Interesting things Dirac does:
1. Uses an optimized version of Hash-Anchored edits for file editing (https://dirac.run/posts/hash-anchors-myers-diff-single-token)
2. Utilizes language's AST to decide what to fetch into context, entirely avoids large code file reads
3. Batches all operations. Does large number of reads/edits simultaneously (you can see a video demo for deepseek-v4-flash here https://www.reddit.com/r/LocalLLaMA/comments/1suhdki/tested_...)
4. Allows the model to execute code to analyze things on the fly, so the model can simply write bash/python/perl script to accomplish things where appropriate
5. A lot of context curation and opportunistic context updates, i.e. put into context anything that you are certain model would ask next
Is there a complete list of the tools somewhere? I'm interested in how you chose to expose the AST specifically. In my own harness attempts I wanted to keep the number of tools absolutely minimal and briefly experimented with including an AST lib to use via an execute_python tool (plus some examples in the system prompt). Results were mixed though, with most models preferring ripgrep.
> Utilizes language's AST to decide what to fetch into context,
Does that mean that it's only going to work with certain langauges for which it has parsers available?

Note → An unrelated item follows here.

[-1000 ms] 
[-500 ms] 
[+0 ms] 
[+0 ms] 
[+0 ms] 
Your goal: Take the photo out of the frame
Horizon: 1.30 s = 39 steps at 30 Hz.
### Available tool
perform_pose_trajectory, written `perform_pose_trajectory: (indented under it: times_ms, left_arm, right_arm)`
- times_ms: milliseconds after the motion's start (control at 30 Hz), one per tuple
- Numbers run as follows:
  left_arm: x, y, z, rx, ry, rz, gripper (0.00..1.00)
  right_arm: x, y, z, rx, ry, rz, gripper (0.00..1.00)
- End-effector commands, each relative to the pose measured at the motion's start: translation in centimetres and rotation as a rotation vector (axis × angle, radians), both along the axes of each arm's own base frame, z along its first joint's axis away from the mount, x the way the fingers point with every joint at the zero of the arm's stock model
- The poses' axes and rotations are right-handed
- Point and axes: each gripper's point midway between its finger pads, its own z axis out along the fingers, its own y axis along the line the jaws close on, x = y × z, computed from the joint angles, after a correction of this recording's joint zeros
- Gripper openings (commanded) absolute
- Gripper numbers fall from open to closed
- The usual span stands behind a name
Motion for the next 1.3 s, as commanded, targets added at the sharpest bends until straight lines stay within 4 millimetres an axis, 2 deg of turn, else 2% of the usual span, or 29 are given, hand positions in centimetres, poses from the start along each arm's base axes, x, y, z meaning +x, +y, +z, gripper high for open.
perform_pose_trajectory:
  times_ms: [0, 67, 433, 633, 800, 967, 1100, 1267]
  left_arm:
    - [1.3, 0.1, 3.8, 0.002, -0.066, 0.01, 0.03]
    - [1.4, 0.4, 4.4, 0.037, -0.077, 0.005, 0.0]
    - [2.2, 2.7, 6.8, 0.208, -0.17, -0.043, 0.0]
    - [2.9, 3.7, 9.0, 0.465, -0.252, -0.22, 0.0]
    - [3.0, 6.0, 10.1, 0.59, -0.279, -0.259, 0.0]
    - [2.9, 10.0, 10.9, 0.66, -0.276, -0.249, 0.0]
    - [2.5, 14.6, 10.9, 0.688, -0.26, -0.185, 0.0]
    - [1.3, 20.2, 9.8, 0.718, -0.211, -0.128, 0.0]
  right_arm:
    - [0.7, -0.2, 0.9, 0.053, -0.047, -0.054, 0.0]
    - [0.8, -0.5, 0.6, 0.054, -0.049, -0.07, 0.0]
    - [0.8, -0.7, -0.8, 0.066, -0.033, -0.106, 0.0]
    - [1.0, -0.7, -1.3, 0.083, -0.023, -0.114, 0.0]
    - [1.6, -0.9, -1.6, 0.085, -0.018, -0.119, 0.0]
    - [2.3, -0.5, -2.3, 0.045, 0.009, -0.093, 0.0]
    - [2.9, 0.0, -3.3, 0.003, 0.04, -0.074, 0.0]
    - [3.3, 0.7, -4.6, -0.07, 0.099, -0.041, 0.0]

Anchor based editing requires injecting new anchors to the context, and dirac does so via a diff. So how is this more efficient (token-wise) than search and replace?? Even at a single token per hash. Also, code is read more than written so these just add up. I experimented once with stable anchors, albeit longer than a single token, and found it a downgrade.
My conclusion is that the efficiency dirac sees comes mainly from showing file skeleton by default
> Batches all operations. Does large number of reads/edits simultaneously...

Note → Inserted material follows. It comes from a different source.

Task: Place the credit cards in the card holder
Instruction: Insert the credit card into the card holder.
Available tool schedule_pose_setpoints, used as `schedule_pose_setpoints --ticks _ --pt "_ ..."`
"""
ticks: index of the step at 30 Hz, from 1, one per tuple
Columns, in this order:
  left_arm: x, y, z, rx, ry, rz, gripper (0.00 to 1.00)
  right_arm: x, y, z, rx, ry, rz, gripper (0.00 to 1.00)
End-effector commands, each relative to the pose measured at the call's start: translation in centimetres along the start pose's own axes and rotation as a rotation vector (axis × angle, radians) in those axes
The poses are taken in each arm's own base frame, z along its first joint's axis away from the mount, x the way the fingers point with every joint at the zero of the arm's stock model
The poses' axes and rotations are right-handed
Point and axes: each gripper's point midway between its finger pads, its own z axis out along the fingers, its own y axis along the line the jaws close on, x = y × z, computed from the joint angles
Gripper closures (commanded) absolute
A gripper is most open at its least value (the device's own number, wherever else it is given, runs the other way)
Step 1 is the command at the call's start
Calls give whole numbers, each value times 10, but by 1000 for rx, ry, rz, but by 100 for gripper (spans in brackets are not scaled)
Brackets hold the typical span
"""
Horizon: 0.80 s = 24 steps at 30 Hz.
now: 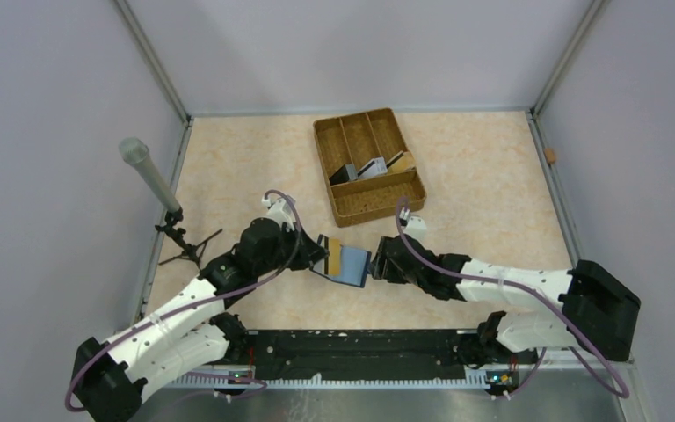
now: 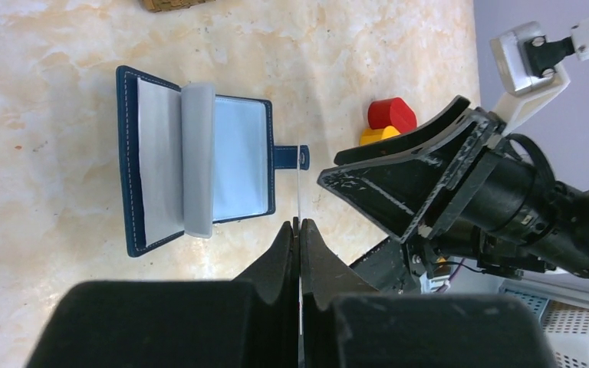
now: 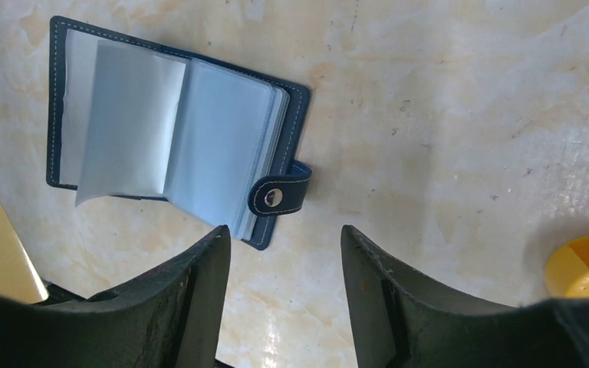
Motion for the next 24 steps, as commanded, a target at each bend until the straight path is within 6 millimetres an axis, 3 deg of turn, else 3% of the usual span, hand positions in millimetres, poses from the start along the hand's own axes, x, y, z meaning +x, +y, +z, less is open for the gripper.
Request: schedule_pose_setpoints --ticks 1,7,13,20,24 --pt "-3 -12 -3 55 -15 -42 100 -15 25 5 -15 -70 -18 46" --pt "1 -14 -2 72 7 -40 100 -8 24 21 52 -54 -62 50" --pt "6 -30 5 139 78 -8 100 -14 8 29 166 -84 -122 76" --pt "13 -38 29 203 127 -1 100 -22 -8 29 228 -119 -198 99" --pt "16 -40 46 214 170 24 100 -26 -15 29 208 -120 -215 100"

I wasn't sure what this meant, so I looked at the source. It seems to be referring to tool APIs being designed around taking multiple targets as a list parameter, instead of hoping the model makes appropriately parallel tool calls. (This matches my experience btw, models are reluctant to make a large number of parallel calls simultaneously, and this seems more pronounced with weaker models.)

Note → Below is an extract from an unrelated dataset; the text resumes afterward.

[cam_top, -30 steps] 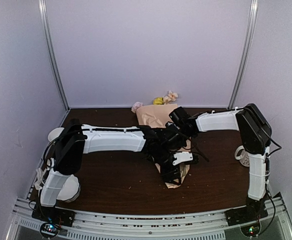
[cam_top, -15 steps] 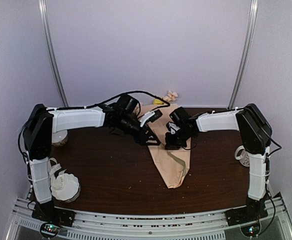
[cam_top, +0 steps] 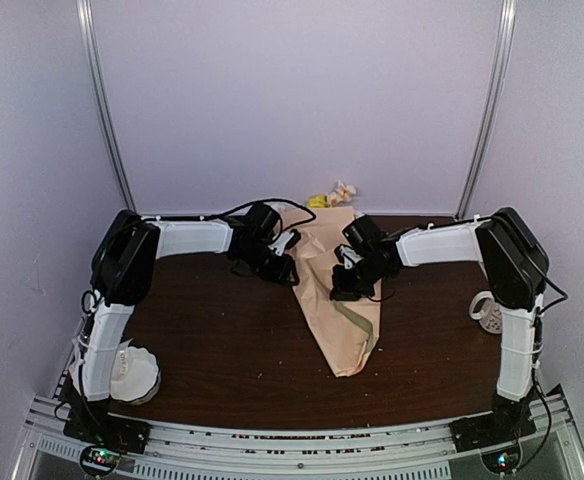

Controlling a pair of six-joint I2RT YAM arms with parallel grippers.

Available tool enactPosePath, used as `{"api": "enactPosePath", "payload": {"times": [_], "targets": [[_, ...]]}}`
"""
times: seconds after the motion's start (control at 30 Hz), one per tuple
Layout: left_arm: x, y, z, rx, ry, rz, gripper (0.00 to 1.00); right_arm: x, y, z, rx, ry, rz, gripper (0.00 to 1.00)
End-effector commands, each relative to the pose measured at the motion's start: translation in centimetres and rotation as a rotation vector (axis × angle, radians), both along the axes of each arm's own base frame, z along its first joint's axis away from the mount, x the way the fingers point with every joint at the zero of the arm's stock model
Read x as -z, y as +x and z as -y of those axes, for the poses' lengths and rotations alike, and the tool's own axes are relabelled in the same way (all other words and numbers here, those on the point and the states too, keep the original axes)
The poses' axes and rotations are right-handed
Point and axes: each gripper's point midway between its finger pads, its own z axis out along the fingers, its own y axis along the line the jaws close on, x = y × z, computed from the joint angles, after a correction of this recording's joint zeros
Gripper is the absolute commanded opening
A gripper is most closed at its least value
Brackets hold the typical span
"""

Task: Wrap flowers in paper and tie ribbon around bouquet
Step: Fold the two-thirds-folded wrapping paper at the center of the board.

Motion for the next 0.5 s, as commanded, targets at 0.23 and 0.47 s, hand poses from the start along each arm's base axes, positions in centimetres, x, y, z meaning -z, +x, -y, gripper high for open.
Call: {"api": "enactPosePath", "payload": {"times": [0.23, 0.47], "targets": [[1.5, 0.1, 1.5, -0.004, 0.029, -0.006, 0.36, -9.1, 0.0, -3.8, -0.019, 0.258, 0.116, 0.00], [2.0, -0.2, 1.4, 0.010, 0.037, -0.010, 0.36, -10.4, 0.9, -6.4, 0.001, 0.368, 0.126, 0.00]]}}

It would be really cool to do a causality investigation to determine which one of these boosts it so much / quantify how much each matters. Who knows, they may all interact in a sum-is-greater-than-parts way that only improves the score when shipped altogether.
Did you consider incorporating ast-grep or gritql?
Congratulations, great work.
[flagged]
I always wondered why AST's were not more of a part in both editing and scoping of changes/parsing code. I thought I read an article where they said 'grep' was just as effective. It kinda made sense for the case they were talking about.